Can a Research Analyst use third-party algo trading platforms?
Yes, but with important conditions. The RA must ensure the third-party platform is compatible with SEBI's algo trading framework, the algo is registered through a SEBI-registered broker, proper audit trails are maintained, and the RA retains full responsibility for the recommendations generated. The RA cannot outsource compliance responsibility to the third-party platform. Additionally, the RA must have sufficient understanding of the algo's logic to explain it to clients and regulators — using a black-box strategy from a third party without understanding it is both a regulatory risk and a fiduciary concern.
What is the difference between algo trading and API trading under SEBI regulations?

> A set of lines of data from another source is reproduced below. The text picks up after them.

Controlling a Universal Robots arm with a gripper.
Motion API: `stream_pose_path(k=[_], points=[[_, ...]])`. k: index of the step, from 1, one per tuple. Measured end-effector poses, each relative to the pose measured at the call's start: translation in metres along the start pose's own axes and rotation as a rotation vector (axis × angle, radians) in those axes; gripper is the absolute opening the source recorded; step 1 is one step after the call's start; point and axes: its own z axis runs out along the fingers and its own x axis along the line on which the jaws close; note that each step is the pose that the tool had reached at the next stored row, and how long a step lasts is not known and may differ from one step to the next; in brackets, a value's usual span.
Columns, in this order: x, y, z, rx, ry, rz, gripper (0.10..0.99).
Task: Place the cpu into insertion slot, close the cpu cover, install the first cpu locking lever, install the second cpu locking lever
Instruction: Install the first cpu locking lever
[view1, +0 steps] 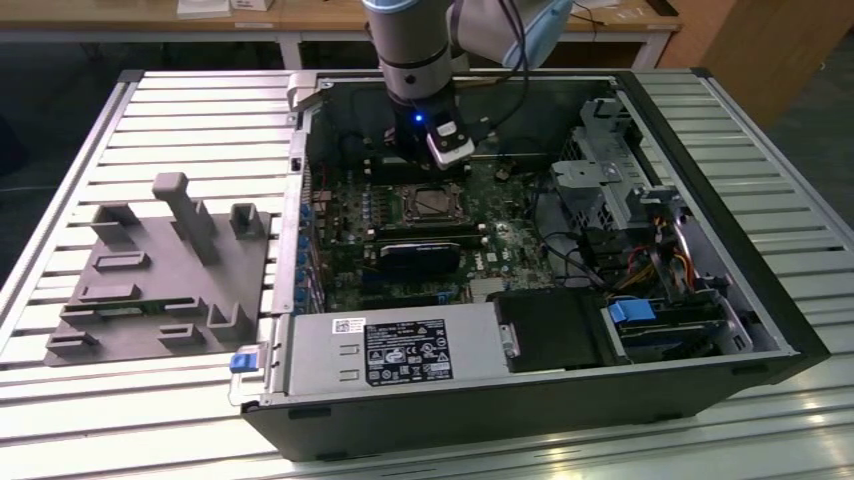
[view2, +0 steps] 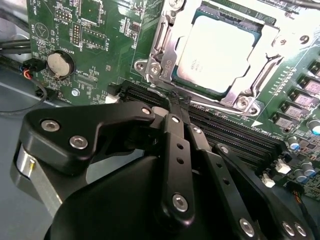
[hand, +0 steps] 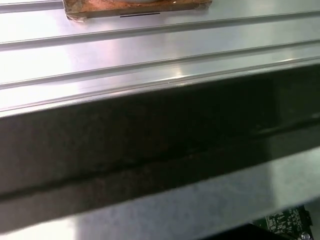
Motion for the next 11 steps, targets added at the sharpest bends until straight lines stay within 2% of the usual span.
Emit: stream_pose_path(k=[11], points=[[0.0001, -0.0023, 0.0035, -0.001, -0.0004, 0.0, 0.102]])
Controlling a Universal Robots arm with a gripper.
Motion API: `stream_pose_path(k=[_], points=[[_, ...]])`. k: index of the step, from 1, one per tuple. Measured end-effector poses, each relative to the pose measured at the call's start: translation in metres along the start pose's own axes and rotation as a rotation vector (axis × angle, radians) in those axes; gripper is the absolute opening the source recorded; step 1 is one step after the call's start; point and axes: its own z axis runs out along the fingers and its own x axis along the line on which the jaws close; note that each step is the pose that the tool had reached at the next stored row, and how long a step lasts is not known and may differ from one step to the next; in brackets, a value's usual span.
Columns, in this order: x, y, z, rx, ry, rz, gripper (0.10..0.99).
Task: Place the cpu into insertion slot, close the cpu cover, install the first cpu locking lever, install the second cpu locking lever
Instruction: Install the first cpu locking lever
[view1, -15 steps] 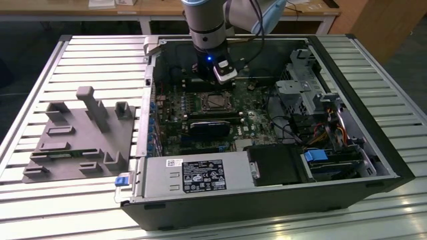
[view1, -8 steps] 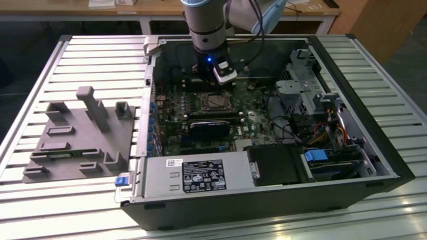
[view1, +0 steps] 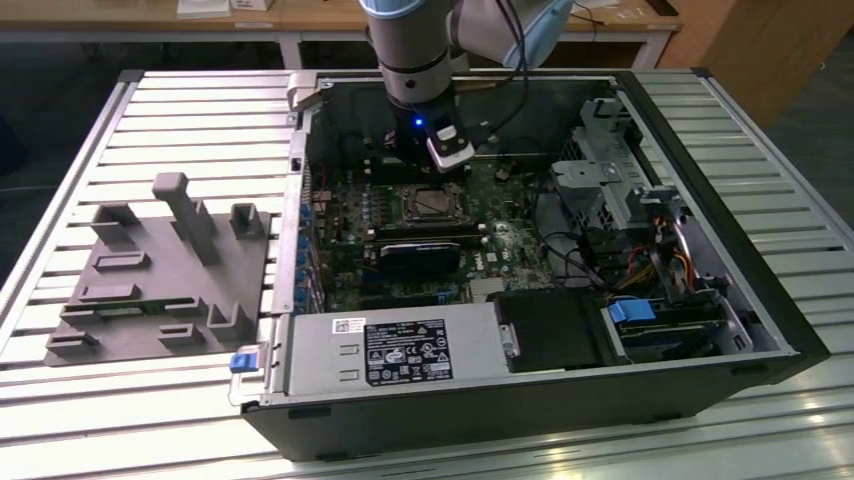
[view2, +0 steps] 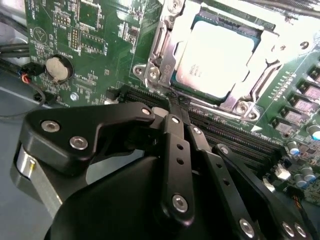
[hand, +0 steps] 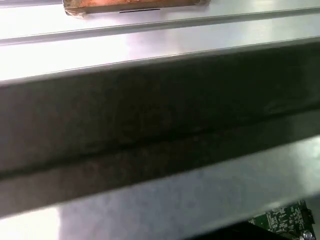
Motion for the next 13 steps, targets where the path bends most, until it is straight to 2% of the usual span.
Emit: stream_pose_path(k=[9, 13], points=[[0.0001, -0.0013, 0.0009, 0.001, 0.0005, 0.0, 0.102], [-0.0006, -0.0007, -0.0028, 0.001, 0.0004, 0.0, 0.102]])
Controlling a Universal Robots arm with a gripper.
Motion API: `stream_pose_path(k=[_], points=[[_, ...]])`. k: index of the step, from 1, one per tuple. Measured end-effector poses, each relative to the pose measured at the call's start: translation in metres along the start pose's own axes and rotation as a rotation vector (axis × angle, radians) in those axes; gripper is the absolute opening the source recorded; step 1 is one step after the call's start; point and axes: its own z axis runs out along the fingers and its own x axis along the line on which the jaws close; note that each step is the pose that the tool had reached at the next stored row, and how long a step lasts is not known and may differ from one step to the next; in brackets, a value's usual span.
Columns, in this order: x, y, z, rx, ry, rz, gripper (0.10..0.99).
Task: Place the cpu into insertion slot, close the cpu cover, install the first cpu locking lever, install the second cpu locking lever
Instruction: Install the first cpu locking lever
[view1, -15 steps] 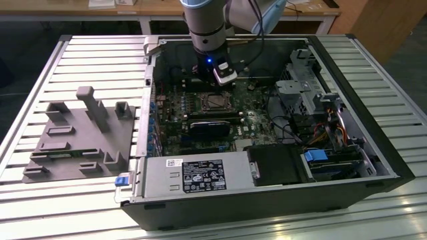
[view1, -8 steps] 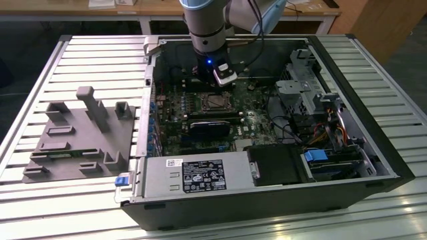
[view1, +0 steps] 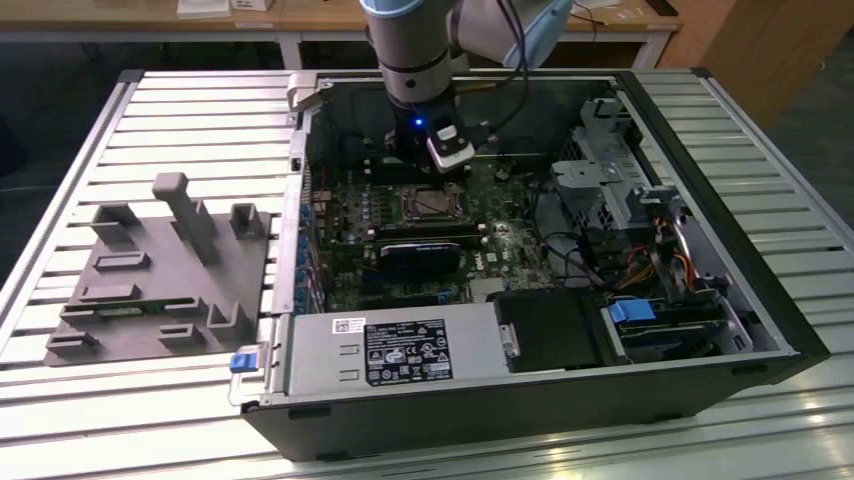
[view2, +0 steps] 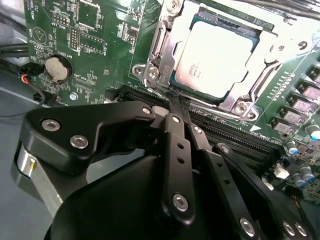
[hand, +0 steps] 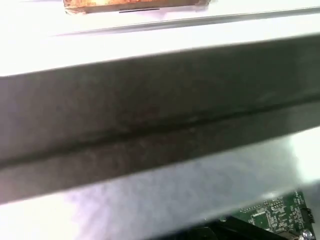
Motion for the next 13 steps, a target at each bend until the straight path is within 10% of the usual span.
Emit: stream_pose_path(k=[13], points=[[-0.0032, 0.003, -0.0175, 0.005, -0.0014, 0.0, 0.102]])
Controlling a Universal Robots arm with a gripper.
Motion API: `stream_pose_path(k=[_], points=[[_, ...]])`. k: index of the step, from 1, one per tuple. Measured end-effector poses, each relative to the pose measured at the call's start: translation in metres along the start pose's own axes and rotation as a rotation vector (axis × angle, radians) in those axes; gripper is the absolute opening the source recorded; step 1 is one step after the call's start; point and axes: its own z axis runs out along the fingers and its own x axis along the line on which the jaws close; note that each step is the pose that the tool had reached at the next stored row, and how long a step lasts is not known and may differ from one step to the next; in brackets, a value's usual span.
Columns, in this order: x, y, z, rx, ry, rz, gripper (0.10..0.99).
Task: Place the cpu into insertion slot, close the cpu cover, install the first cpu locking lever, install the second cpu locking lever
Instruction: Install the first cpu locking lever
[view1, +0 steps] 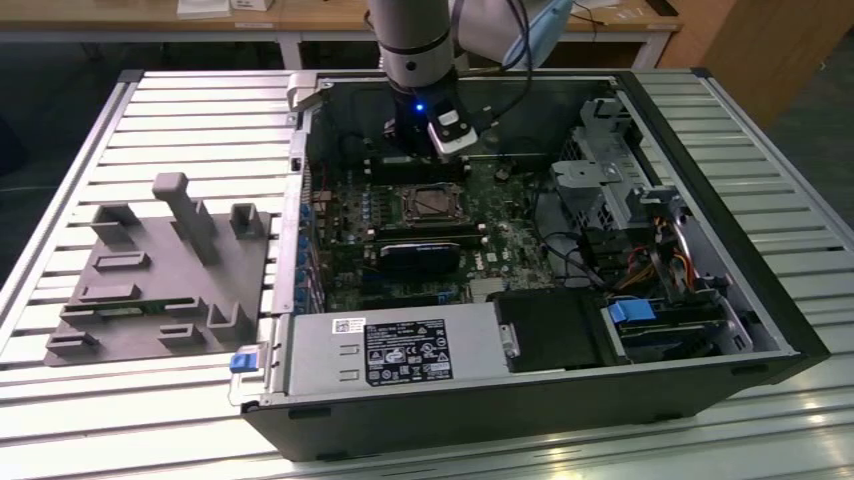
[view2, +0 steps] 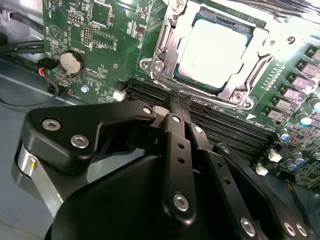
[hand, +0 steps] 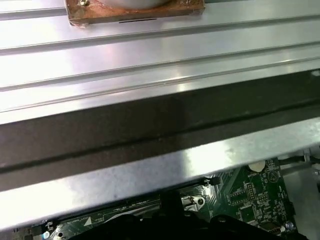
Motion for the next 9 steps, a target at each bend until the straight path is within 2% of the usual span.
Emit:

API trading simply means placing orders through a broker's application programming interface rather than manually on a trading terminal. Algo trading specifically refers to orders generated by automated logic — algorithms that make buy/sell decisions based on predefined rules. All algo trading uses APIs, but not all API trading is algorithmic. For example, manually deciding to buy a stock and using an API to place the order is API trading but not algo trading. A program that monitors RSI levels and automatically places buy orders when RSI drops below 30 is algo trading. SEBI's registration requirement applies to algo trading, not simple API order placement.
What happens if my algo malfunctions and causes client losses?
The RA bears responsibility for the algo's performance and any malfunctions. SEBI requires every algo to have a kill switch for immediate deactivation. If an algo malfunctions, you must immediately activate the kill switch, notify affected clients, report the incident to your broker, document the malfunction cause and corrective actions, and update the algo before redeployment. If the malfunction results from inadequate risk management or testing, the RA may face SEBI enforcement action. This is why thorough testing, proper risk parameters, and real-time monitoring are critical compliance requirements.
Are backtested returns considered misleading by SEBI?
Backtested returns are not prohibited, but presenting them without proper disclaimers is considered misleading under SEBI's advertising guidelines. You must clearly state that backtested results are hypothetical, based on historical data, and do not guarantee future performance. You should disclose the backtesting period, data sources, assumptions, and any survivorship bias. Presenting backtested returns alongside live performance requires clear labelling of which results are backtested and which are actual. SEBI has taken action against advisors who present backtested results in a way that misleads investors into believing they represent actual trading performance.